→ Working data
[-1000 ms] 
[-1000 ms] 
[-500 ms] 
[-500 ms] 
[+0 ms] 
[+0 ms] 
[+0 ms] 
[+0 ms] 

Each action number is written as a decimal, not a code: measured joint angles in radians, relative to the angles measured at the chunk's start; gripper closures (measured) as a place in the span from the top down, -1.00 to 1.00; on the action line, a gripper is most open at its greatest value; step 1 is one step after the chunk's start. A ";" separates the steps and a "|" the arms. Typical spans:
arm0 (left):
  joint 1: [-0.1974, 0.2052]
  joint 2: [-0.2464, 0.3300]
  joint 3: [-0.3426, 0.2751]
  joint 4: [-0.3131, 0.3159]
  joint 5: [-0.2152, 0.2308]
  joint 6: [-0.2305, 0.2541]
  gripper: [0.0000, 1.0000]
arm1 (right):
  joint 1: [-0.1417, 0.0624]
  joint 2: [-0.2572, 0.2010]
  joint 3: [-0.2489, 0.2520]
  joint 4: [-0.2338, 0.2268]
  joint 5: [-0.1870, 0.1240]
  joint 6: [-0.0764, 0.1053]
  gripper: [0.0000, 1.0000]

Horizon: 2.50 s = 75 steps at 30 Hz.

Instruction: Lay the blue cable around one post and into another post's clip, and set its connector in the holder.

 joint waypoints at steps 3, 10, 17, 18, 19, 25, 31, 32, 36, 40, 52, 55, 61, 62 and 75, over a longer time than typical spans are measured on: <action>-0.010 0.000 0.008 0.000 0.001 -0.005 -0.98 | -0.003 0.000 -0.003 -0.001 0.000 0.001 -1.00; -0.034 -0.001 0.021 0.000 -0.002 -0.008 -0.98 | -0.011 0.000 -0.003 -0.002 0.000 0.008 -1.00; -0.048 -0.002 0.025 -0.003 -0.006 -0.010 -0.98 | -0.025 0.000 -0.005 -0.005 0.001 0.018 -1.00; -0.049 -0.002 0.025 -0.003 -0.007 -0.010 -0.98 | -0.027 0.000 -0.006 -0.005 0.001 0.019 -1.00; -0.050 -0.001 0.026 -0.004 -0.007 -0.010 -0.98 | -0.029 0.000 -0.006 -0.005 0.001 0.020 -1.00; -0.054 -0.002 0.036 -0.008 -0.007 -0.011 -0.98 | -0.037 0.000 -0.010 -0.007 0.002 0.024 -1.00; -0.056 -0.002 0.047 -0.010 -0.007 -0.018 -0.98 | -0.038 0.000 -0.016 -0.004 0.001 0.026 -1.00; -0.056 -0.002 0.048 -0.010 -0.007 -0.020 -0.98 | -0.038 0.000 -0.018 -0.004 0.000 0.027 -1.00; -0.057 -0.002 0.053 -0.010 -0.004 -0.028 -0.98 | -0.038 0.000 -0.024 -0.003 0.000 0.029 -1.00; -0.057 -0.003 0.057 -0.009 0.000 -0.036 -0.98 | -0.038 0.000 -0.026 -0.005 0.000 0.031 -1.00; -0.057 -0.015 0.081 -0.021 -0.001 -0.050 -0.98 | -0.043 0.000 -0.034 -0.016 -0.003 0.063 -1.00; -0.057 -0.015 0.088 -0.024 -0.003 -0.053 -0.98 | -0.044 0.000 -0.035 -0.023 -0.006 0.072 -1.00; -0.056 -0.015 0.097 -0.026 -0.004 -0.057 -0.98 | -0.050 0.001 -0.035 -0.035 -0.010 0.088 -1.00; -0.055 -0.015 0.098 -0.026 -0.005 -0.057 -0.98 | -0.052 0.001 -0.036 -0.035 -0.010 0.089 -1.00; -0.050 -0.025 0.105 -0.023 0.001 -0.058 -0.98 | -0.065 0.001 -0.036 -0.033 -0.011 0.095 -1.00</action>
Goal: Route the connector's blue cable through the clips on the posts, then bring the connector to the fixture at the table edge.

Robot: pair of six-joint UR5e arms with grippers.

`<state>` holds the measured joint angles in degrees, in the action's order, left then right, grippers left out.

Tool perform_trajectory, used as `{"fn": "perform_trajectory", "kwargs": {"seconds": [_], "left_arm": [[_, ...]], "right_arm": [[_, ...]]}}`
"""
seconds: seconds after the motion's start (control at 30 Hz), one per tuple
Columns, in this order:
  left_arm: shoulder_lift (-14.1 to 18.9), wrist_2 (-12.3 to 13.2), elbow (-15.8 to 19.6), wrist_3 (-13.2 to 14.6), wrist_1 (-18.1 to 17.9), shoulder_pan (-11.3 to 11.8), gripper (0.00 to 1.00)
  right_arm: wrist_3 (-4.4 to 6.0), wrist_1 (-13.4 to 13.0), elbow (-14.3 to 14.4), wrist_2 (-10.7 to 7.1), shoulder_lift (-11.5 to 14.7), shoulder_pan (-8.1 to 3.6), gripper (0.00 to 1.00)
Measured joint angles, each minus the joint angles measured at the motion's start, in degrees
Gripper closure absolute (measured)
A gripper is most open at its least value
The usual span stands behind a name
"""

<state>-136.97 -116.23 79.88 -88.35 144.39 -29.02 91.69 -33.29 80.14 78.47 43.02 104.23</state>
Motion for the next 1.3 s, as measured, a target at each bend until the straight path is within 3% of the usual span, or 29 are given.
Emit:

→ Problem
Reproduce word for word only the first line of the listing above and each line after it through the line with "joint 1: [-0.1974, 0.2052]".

→ Answer space
[-1000 ms] 
[-1000 ms] 
[-500 ms] 
[-500 ms] 
[+0 ms] 
[+0 ms] 
[+0 ms] 
[+0 ms] 

Each action number is written as a decimal, not a code: measured joint angles in radians, relative to the angles measured at the chunk's start; gripper closures (measured) as a place in the span from the top down, -1.00 to 1.00; on the action line, a gripper is most open at its greatest value; step 1 is one step after the chunk's start. A ";" separates the steps and a "|" the arms. Typical spans:
arm0 (left):
  joint 1: [-0.1974, 0.2052]

The output above is the complete answer.